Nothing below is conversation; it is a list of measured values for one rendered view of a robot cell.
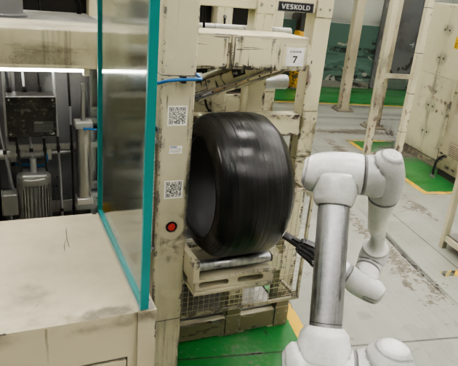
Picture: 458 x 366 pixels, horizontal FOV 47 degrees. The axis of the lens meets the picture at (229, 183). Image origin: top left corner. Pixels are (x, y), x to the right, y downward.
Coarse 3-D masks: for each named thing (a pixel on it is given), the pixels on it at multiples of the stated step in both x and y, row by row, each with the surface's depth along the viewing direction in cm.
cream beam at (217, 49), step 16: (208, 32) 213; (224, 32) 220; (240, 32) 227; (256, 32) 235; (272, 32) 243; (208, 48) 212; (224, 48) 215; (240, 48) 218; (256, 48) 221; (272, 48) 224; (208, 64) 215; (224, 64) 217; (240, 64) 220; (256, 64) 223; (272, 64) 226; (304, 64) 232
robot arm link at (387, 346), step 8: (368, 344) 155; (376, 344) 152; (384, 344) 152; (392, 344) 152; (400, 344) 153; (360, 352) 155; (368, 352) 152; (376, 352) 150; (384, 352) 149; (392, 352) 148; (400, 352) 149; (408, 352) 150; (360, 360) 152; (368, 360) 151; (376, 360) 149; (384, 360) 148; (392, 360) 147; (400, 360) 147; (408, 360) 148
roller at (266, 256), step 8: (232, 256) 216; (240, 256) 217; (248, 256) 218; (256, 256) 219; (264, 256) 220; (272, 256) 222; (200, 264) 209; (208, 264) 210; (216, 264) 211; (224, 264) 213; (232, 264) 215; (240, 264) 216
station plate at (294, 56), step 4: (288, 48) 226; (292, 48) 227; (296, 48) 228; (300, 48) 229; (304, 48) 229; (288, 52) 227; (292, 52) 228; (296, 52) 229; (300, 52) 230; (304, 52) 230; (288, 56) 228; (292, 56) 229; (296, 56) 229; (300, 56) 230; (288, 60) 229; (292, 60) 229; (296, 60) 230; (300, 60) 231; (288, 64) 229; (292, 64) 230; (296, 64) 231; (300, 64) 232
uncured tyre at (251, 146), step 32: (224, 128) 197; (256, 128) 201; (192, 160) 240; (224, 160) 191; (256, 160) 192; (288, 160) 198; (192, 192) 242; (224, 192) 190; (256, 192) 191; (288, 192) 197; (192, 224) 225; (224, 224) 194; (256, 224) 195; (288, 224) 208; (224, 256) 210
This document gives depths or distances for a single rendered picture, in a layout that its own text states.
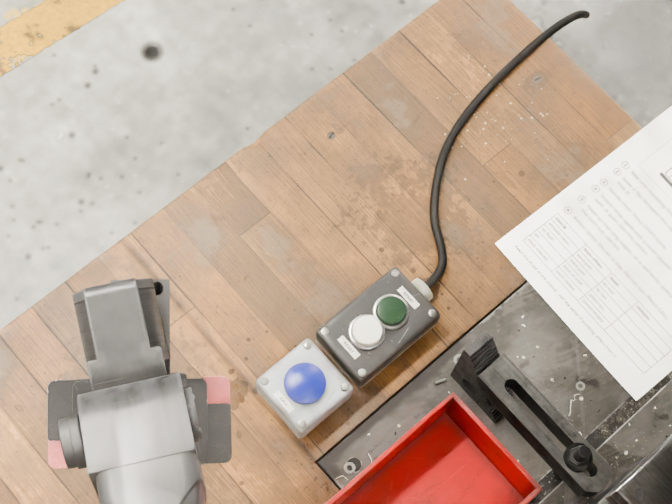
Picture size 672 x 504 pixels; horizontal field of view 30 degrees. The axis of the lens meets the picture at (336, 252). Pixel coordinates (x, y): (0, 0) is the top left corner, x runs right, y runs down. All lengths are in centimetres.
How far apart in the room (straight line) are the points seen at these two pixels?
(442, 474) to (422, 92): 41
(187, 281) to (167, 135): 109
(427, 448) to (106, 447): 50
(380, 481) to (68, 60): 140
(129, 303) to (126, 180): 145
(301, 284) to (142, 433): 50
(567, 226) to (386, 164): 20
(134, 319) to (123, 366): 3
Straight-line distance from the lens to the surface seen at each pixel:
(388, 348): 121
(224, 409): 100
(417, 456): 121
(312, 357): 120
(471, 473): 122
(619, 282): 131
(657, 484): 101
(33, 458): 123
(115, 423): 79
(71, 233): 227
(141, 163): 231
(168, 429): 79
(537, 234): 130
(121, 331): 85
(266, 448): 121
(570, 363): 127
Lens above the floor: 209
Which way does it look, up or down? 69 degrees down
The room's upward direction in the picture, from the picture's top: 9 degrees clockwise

###

Directions>
Find how many lines of the records hold the string "surface", then give that number by itself.

Exercise answer>
2